Gantenbrink’s remeasured angle of the southern (Sirius) shaft of the Queen’s Chamber gave us the chance to confirm the symbolic archaeo-astronomical linkage between this shaft and the southern (Orion’s Belt) shaft of the King’s Chamber.33 However, it should also be noted that there are physical links between the two southern shafts, for Gantenbrink has allowed us to reveal that directly above the place where the door is (at the end of the southern shaft of the Queen’s Chamber) there is a small niche cut into the southern (Orion’s Belt) shaft of the King’s Chamber which passes directly above it.34 This gives a geometrical, and probably a structural, link between the two shafts of the sort we expected to find as an outcome of the rituals described in the Pyramid Texts.

It should also be noted that the Queen’s Chamber lies directly over the east-west axis of the pyramid, and thus on one axial line of the pyramid’s capstone at the apex, where once stood a Benben or pyramidion.35 The size of this Benben is not known, since it disappeared long ago.36 Indeed, some researchers have suggested that it was not placed on the top of the Great Pyramid at all.37

The Great Pyramid is linked to Heliopolis by a geodetic system, so, symbolically, there was a signpost at Letopolis which linked the place of the Benben Stone at Heliopolis to the spot marking the centre-line of the Great Pyramid and thus the line through the two southern shafts towards the stars of the rebirth cult. Is this a clue that the end of the southern shaft of the Queen’s Chamber may be linked in some way with the Benben Stone?

Since 22 March 1993 the world has been faced with the reality that there is a door at the end of this shaft. So a further question is: could the original Benben Stone be behind the door?

Further study of the Westcar Papyrus and illustrations from the Book of the Dead provide us with exciting possibilities. The Westcar Papyrus tells us that Khufu was deeply interested in finding the secret number of the chambers of Thoth, supposedly kept in a shrine at Heliopolis, so that he could build the same for his pyramid.38 The many illustrations of the opening of the mouth ceremony show the mummy standing with its back to a small shrine topped by a Benben.

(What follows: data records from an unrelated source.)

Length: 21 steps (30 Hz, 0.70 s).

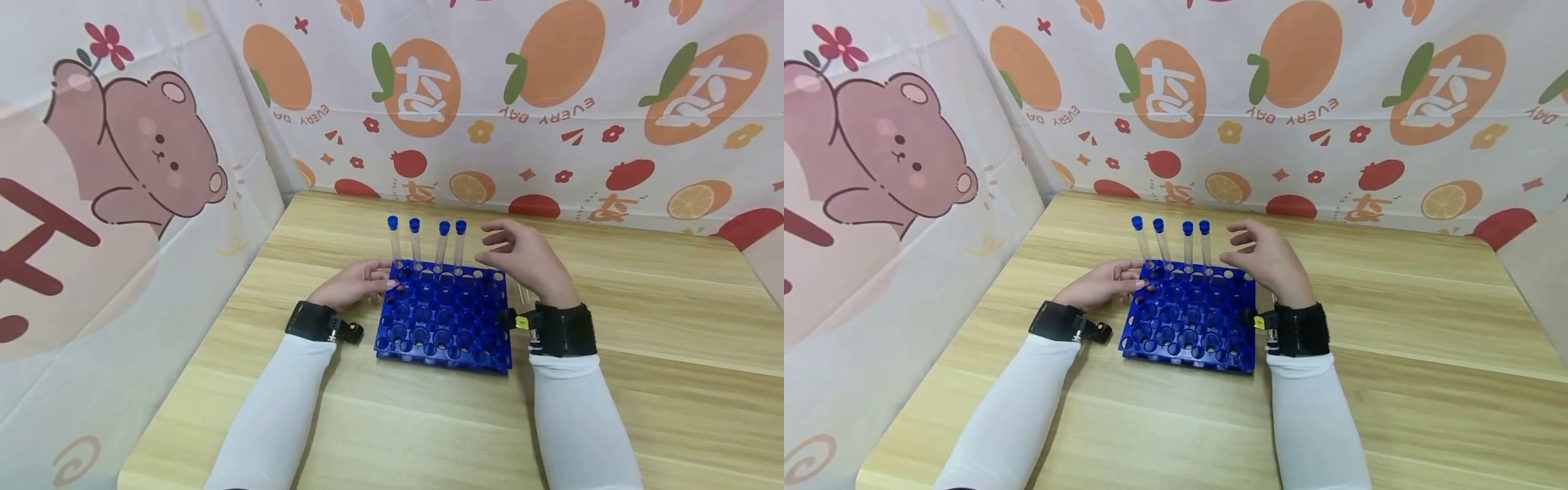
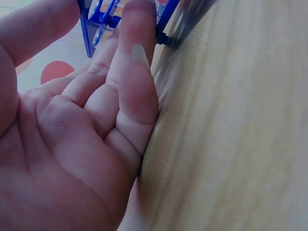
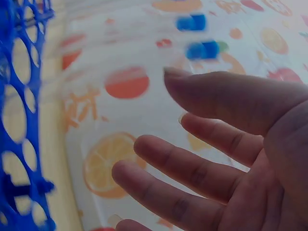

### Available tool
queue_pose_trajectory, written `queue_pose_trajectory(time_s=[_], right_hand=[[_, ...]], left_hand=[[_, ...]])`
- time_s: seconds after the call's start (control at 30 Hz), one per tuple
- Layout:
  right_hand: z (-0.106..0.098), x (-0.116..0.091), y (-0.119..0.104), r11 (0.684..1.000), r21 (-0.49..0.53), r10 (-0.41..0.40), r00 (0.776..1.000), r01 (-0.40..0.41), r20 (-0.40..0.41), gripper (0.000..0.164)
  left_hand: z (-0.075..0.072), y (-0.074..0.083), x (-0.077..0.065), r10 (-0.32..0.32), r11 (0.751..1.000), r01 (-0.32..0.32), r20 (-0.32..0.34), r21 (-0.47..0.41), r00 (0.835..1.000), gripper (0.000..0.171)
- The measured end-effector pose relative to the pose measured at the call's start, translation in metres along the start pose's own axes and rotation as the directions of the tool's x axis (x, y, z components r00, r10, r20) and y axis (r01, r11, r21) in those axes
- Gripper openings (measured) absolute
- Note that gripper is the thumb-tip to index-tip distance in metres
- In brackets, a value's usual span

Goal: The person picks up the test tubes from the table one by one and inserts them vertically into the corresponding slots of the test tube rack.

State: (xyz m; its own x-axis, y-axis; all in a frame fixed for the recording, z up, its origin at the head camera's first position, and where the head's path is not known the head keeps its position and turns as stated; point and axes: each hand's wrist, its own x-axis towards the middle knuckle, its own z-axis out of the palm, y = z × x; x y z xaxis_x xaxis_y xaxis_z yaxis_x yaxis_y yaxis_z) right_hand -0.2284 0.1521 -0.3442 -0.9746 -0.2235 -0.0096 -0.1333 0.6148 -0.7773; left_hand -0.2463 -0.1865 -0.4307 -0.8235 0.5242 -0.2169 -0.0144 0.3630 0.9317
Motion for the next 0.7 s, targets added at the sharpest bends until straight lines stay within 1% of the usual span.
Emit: queue_pose_trajectory(time_s=[0.1,0.2,0.3,0.4,0.53,0.7], right_hand=[[-0.013,-0.005,0.004,1.000,0.008,-0.006,1.000,0.006,-0.027,0.052],[-0.025,-0.009,0.010,1.000,0.006,0.004,0.998,-0.004,-0.065,0.052],[-0.033,-0.011,0.020,0.999,-0.010,0.038,0.994,-0.039,-0.100,0.054],[-0.035,-0.011,0.032,0.995,-0.034,0.093,0.990,-0.097,-0.109,0.056],[-0.033,-0.006,0.054,0.984,-0.039,0.173,0.981,-0.176,-0.084,0.059],[-0.025,-0.001,0.077,0.970,-0.012,0.244,0.970,-0.244,-0.010,0.057]], left_hand=[[0.000,0.001,0.000,-0.002,1.000,0.002,-0.001,0.001,1.000,0.058],[-0.001,0.002,0.000,-0.005,1.000,0.005,-0.008,0.004,1.000,0.059],[-0.002,0.001,0.001,-0.004,1.000,0.004,-0.010,0.007,1.000,0.058],[-0.002,0.000,0.001,-0.004,1.000,0.004,-0.007,0.009,1.000,0.058],[-0.002,-0.003,0.001,-0.003,1.000,0.003,0.003,0.012,1.000,0.060],[-0.002,-0.004,0.001,-0.004,1.000,0.004,0.002,0.008,1.000,0.060]])
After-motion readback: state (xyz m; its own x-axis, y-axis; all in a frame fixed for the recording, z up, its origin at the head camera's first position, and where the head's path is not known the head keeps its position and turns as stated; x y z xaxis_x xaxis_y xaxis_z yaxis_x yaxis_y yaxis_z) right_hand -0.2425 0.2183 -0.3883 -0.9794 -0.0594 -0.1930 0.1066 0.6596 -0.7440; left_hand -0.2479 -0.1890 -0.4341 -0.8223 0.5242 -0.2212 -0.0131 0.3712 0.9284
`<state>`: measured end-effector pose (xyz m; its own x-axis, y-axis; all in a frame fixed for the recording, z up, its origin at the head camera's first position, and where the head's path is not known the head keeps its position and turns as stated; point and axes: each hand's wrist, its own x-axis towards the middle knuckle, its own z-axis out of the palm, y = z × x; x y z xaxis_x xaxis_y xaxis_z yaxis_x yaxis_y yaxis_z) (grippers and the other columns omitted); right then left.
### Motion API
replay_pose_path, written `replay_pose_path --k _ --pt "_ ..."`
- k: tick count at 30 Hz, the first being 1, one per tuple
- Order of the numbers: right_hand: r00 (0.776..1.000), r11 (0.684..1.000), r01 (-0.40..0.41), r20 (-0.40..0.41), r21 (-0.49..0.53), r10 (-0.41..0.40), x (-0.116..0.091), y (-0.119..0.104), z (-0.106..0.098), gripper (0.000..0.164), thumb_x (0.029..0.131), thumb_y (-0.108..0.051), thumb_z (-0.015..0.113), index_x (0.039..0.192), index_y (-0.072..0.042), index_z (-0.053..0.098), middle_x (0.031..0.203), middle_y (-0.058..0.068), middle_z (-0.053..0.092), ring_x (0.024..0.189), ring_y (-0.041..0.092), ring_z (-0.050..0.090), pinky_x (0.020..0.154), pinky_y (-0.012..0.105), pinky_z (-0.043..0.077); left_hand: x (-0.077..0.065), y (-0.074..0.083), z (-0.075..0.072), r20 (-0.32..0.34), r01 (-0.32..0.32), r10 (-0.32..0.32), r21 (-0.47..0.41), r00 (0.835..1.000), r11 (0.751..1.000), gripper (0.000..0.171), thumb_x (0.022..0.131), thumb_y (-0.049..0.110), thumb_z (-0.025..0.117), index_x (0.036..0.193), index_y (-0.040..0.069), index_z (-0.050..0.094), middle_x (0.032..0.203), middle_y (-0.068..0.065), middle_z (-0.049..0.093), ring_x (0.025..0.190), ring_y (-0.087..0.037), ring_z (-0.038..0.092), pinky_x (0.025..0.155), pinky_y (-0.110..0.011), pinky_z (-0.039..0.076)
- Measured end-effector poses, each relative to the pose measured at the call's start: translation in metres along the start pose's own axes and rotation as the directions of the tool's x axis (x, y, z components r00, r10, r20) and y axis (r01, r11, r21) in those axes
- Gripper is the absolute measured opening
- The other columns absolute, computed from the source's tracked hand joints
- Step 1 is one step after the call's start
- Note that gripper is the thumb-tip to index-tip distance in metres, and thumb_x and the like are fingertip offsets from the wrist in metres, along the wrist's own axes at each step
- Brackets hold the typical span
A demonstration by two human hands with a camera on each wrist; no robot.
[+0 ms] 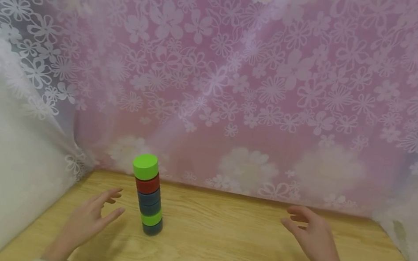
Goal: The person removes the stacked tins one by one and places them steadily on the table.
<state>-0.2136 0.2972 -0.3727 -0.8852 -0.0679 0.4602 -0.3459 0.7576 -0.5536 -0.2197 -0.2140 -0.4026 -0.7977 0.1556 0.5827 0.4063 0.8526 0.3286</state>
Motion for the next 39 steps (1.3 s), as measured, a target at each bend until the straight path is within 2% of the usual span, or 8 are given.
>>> replay_pose_path --k 4,8,10,13,19,28,34,39 --pt "1.0 0.999 -0.014 0.024 0.041 0.013 0.004 -0.006 0.004 0.033 0.094 -0.014 0.075 0.12 0.004 0.068 0.115 0.022 0.069 0.094 0.011 0.066 0.072 0.027 0.059 0.003 0.002 0.003 -0.01 0.02 -0.021 -0.053 1.0 0.998 0.048 0.091 0.027 0.078 0.133 0.008 0.063 0.118 -0.007 0.071 0.095 -0.024 0.069 0.069 -0.043 0.056" --pt "0.998 0.998 -0.027 0.063 0.056 0.023 0.009 -0.012 0.006 0.034 0.097 -0.017 0.072 0.123 0.004 0.067 0.117 0.022 0.068 0.101 0.034 0.066 0.077 0.04 0.06 0.008 0.004 0.007 -0.018 0.028 -0.031 -0.135 0.999 0.991 0.048 0.093 0.022 0.076 0.135 0.005 0.061 0.117 -0.008 0.071 0.096 -0.026 0.069 0.074 -0.044 0.056" --pt "0.998 0.998 -0.023 0.068 0.061 0.019 0.011 -0.015 0.007 0.034 0.097 -0.017 0.072 0.123 0.004 0.067 0.117 0.022 0.068 0.102 0.04 0.065 0.078 0.043 0.059 0.011 0.005 0.009 -0.021 0.03 -0.034 -0.184 0.999 0.983 0.048 0.093 0.019 0.076 0.135 0.003 0.059 0.117 -0.01 0.07 0.097 -0.028 0.069 0.076 -0.047 0.056" --pt "0.998 0.998 -0.012 0.06 0.067 0.008 0.013 -0.018 0.009 0.033 0.097 -0.015 0.072 0.123 0.004 0.066 0.118 0.022 0.068 0.103 0.041 0.065 0.079 0.044 0.059 0.012 0.008 0.011 -0.029 0.04 -0.048 -0.236 0.998 0.971 0.048 0.093 0.015 0.076 0.135 0.001 0.059 0.117 -0.012 0.07 0.097 -0.031 0.068 0.077 -0.051 0.056" --pt "0.999 0.995 -0.006 0.047 0.099 0.002 0.015 -0.025 0.015 0.034 0.095 -0.012 0.073 0.123 0.005 0.066 0.118 0.023 0.067 0.101 0.038 0.065 0.079 0.043 0.059 0.016 0.011 0.012 -0.045 0.054 -0.069 -0.281 0.997 0.958 0.049 0.093 0.014 0.076 0.137 0.003 0.057 0.121 -0.011 0.069 0.1 -0.029 0.067 0.078 -0.048 0.055" --pt "0.999 0.994 -0.001 0.053 0.11 -0.005 0.019 -0.033 0.022 0.033 0.095 -0.012 0.074 0.122 0.006 0.066 0.116 0.022 0.068 0.102 0.037 0.066 0.078 0.041 0.059 0.02 0.018 0.016 -0.051 0.054 -0.082 -0.408 0.995 0.911 0.054 0.092 0.012 0.075 0.14 -0.001 0.053 0.127 -0.017 0.066 0.105 -0.033 0.065 0.081 -0.052 0.054" --pt "0.997 0.993 -0.004 0.075 0.116 -0.005 0.021 -0.035 0.023 0.033 0.095 -0.012 0.073 0.123 0.005 0.066 0.116 0.02 0.068 0.103 0.038 0.065 0.081 0.045 0.059 0.021 0.022 0.02 -0.056 0.057 -0.093 -0.465 0.994 0.884 0.059 0.092 0.012 0.076 0.144 0.002 0.051 0.134 -0.017 0.062 0.108 -0.034 0.063 0.082 -0.055 0.054" --pt "0.998 0.994 -0.003 0.066 0.109 -0.004 0.021 -0.037 0.022 0.031 0.095 -0.012 0.074 0.121 0.003 0.067 0.114 0.017 0.069 0.101 0.034 0.066 0.08 0.044 0.059 0.024 0.028 0.026 -0.042 0.067 -0.103 -0.513 0.994 0.856 0.061 0.091 0.013 0.077 0.145 0.004 0.05 0.137 -0.016 0.06 0.113 -0.038 0.061 0.084 -0.059 0.052"
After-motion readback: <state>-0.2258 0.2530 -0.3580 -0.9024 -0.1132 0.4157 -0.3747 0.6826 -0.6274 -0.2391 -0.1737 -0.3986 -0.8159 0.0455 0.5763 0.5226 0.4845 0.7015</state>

If we accept that the mummy is looking north (in the direction of the circumpolar constellations), represented, in these depictions, by the adzes of Horus and his four sons who stand in front of the mummy, the shrine must be to the south side of the rebirth room. In many of these illustrations, the shrine is shown to have a little door. We suspect that the southern shaft of the Queen’s Chamber may lead to such a shrine. Now if we suppose that the Benben surmounting it is indeed the original Benben of Heliopolis, a further intriguing possibility presents itself. According to authors such as William Lethaby, the Benben of Heliopolis was itself a shrine,39 believed to contain the lost books of Thoth, which, if they existed would have been written in the First Time, when Osiris was the ruler of Egypt. This again ties in with the prediction of Edgar Cayce40 that, in the last years of the present century, a secret chamber containing records would be found in the pyramid.41 If this prediction turns out to be true, we could be on the brink of finding the archetypes of the Pyramid Texts. The Great Pyramid might not, after all, be mute, as Mariette believed.

Finally, though, we have to ask: what if there is nothing at all and the mystery goes on? We will be content that, even if the Benben Stone and the shrine of Thoth are not at the end of this narrow shaft, we have, for the first time, discovered the true mystery of the pyramids: an earthly map of the stellar landscape of Orion the eternal home of the star-kings of Egypt.